Directions for this task:
Go line by line through the records below. Copy whichever lines contain the string "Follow".

***** Given records

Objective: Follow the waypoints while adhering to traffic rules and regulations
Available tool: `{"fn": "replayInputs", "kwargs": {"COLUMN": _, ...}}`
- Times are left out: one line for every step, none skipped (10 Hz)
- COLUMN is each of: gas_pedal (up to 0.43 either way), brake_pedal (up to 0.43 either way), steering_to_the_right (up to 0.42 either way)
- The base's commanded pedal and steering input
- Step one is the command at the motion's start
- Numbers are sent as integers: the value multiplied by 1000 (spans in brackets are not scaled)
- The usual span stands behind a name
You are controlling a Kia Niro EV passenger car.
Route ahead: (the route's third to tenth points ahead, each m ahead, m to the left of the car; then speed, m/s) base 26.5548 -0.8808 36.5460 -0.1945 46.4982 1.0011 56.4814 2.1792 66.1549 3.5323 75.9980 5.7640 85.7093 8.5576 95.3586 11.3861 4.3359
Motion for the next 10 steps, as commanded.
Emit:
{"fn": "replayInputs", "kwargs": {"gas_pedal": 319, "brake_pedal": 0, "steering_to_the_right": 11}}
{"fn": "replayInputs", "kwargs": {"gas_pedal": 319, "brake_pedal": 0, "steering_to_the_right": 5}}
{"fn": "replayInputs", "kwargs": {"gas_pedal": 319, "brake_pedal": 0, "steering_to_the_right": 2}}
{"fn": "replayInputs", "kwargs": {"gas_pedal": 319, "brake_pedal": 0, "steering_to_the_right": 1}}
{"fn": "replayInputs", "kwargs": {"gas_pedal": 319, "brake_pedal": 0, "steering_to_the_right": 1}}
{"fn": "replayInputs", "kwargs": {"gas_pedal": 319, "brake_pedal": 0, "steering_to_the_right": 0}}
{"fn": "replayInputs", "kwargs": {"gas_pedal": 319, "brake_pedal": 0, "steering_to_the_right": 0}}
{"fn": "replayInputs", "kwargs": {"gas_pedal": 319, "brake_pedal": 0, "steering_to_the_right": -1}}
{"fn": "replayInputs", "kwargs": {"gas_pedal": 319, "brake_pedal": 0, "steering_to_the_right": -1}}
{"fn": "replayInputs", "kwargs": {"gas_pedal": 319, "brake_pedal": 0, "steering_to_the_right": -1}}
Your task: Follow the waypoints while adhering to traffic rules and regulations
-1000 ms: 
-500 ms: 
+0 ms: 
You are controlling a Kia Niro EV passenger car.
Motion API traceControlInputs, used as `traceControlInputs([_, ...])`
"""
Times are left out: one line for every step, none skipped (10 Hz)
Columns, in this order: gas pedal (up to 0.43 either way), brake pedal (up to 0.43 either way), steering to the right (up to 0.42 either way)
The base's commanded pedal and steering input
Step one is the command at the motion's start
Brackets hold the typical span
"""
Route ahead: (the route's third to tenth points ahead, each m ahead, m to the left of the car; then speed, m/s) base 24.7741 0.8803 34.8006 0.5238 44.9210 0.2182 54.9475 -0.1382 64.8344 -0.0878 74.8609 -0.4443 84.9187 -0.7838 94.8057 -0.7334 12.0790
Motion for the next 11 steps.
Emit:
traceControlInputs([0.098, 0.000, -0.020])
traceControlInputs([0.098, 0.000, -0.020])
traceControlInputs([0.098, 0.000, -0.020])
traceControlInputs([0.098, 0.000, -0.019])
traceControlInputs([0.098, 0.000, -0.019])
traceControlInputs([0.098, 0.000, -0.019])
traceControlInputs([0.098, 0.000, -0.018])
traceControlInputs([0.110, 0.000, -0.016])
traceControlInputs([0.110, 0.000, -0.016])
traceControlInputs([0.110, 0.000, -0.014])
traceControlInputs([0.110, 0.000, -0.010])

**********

Answer space:
Objective: Follow the waypoints while adhering to traffic rules and regulations
Your task: Follow the waypoints while adhering to traffic rules and regulations

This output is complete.